**EXERCISE REQUIREMENTS**: Set down again each entry exactly as it reads, pictures excluded.

**EXERCISE INPUT**:

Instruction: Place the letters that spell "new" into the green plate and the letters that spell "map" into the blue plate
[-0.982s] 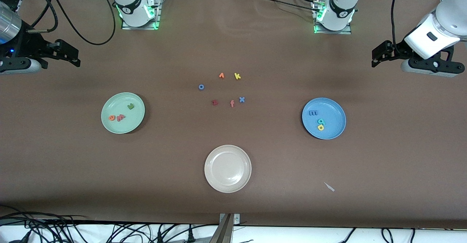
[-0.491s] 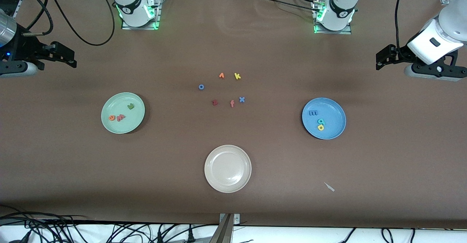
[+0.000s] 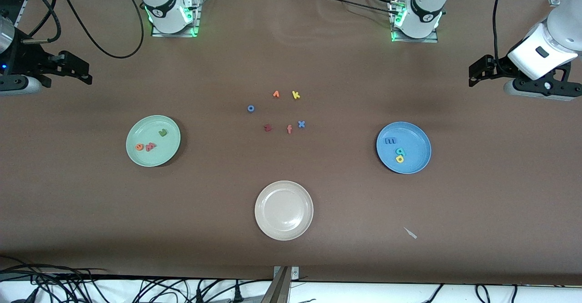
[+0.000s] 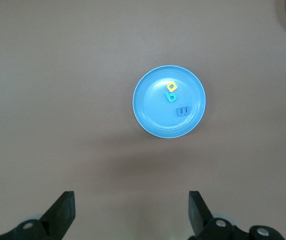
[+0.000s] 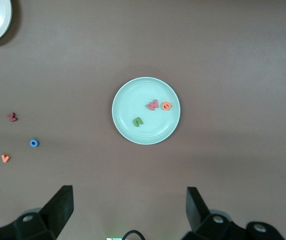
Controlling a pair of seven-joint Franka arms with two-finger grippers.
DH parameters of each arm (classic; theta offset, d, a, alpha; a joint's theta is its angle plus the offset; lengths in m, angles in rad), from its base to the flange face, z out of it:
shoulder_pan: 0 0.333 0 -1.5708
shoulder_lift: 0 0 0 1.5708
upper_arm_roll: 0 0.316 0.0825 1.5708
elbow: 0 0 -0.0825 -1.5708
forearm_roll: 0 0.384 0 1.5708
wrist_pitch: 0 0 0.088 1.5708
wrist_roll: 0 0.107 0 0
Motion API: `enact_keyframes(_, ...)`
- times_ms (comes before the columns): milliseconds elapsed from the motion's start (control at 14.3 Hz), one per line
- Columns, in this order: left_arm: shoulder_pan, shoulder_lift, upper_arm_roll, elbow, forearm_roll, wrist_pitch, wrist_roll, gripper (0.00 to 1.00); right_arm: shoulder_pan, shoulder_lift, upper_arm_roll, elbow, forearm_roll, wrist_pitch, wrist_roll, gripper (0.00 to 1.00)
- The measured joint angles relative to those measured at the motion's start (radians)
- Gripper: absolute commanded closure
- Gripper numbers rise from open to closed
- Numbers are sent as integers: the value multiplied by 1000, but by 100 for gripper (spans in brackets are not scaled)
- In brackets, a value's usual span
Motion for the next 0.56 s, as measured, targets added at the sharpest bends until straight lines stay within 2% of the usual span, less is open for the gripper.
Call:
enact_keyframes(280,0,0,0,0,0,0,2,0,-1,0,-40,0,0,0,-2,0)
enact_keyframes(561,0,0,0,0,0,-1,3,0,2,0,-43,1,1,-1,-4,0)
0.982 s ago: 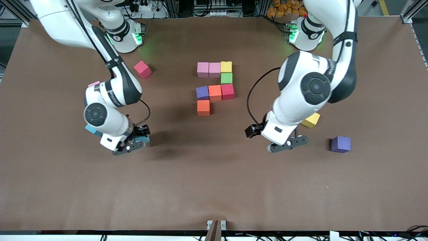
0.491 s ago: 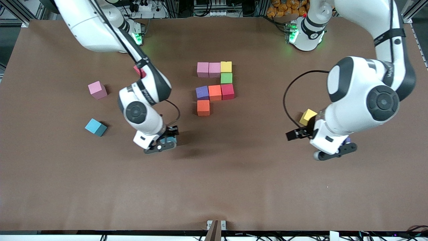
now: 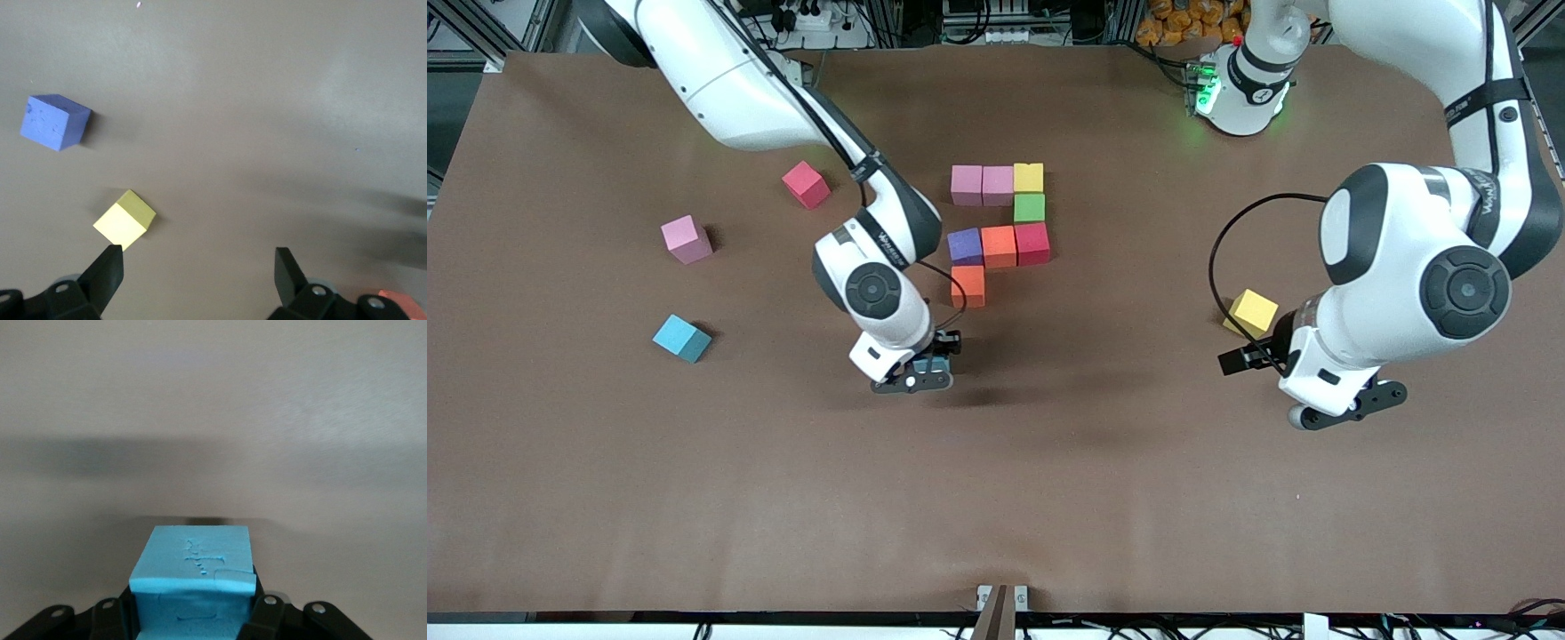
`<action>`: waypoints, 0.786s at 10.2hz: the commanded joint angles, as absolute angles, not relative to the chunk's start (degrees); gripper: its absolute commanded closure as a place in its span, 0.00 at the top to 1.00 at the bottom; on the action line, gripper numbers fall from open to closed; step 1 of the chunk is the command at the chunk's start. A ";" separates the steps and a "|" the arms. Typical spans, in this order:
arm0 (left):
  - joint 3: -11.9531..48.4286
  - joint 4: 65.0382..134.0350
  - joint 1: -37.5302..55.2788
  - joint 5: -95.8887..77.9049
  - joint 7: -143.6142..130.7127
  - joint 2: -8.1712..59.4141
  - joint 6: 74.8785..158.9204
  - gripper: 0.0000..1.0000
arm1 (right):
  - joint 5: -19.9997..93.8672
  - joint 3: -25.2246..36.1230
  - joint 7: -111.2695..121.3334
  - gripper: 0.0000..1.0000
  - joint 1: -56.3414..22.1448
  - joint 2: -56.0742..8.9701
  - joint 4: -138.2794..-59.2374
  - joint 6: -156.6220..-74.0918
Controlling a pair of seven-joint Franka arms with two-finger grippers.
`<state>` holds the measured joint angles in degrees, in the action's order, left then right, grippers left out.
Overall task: Form number 2 with 11 blocks
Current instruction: 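Place the cyan cube against orange while the left gripper grasps yellow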
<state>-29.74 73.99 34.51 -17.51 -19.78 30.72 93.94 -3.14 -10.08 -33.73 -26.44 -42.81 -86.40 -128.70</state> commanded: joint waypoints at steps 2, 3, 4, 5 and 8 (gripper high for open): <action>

**RESPONSE AREA**:
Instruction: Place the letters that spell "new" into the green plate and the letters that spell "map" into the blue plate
[-0.982s] 
[-0.491s] 
[+0.000s] 
[+0.000s] 
[+0.000s] 
Controlling a pair of seven-joint Franka arms with two-finger grippers.
DH parameters of each arm (classic; theta offset, d, a, alpha; a joint's theta is its angle plus the offset; lengths in m, angles in rad), from its base to the flange face, z out of it:
shoulder_pan: 0 0.333 0 -1.5708
shoulder_lift: 0 0 0 1.5708
upper_arm_roll: 0 0.316 0.0825 1.5708
elbow: 0 0 -0.0825 -1.5708
forearm_roll: 0 0.384 0 1.5708
wrist_pitch: 0 0 0.088 1.5708
wrist_roll: 0 0.107 0 0
Motion API: `enact_keyframes(_, ...)`
- times_ms (comes before the columns): milliseconds elapsed from the motion's start (control at 14.3 Hz), one per line
- Columns, in this order: left_arm: shoulder_pan, shoulder_lift, upper_arm_roll, elbow, forearm_roll, wrist_pitch, wrist_roll, gripper (0.00 to 1.00); right_arm: shoulder_pan, shoulder_lift, upper_arm_roll, elbow, forearm_roll, wrist_pitch, wrist_roll, gripper (0.00 to 1.00)
- The measured joint angles relative to those measured at the motion's start (radians)
- Gripper: absolute commanded closure
- Gripper numbers rise from open to closed
- Numbers are sent as integers: the value multiplied by 1000, but by 100 for gripper (spans in brackets are not scaled)
- In brackets, a value's usual span
Motion for the next 0.56 s, as measured, targets added at the sharpest bends until straight lines stay within 2% of the usual span, less is open for the gripper.
Call:
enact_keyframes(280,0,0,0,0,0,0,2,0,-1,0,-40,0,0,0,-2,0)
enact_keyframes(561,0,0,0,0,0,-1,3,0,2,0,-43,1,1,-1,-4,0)
0.982 s ago: 
0.491 s ago: 
now: 
`<action>`: waypoints, 0.786s at 10.2hz: the commanded joint angles, as absolute angles, not relative to the chunk's start (degrees); gripper: its absolute commanded closure as a place in its span, 0.00 at the top to 1.00 at the bottom; on the action line, gripper numbers fall from open to closed; step 1 of the chunk is the command at the chunk's start. A ";" separates the steps and a "|" the arms. Typical spans, in this order:
arm0 (left):
  - joint 3: -11.9531..48.4286
  - joint 4: 65.0382..134.0350
  - joint 1: -37.5302..55.2788
  - joint 5: -95.8887..77.9049
  - joint 7: -143.6142..130.7127
  - joint 2: -8.1712..59.4141
  - joint 6: 74.8785..158.9204
  - gripper: 0.0000..1.0000
arm1 (right):
  - joint 5: -19.9997..93.8672
  - joint 3: -25.2246..36.1230
  - joint 7: -111.2695..121.3334
  - gripper: 0.0000..1.0000
  - joint 1: -56.3414..22.1448
  - joint 2: -56.0742..8.9701
  - joint 4: -138.2794..-59.2374
  - joint 6: -156.6220..-74.0918
Controlling a pair of seven-joint Franka arms with two-finger grippers.
`<state>` holds the measured joint angles in degrees, in the action's order, left then right, grippers left out.
Overall task: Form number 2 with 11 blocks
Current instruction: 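Place the cyan cube against orange while the left gripper grasps yellow
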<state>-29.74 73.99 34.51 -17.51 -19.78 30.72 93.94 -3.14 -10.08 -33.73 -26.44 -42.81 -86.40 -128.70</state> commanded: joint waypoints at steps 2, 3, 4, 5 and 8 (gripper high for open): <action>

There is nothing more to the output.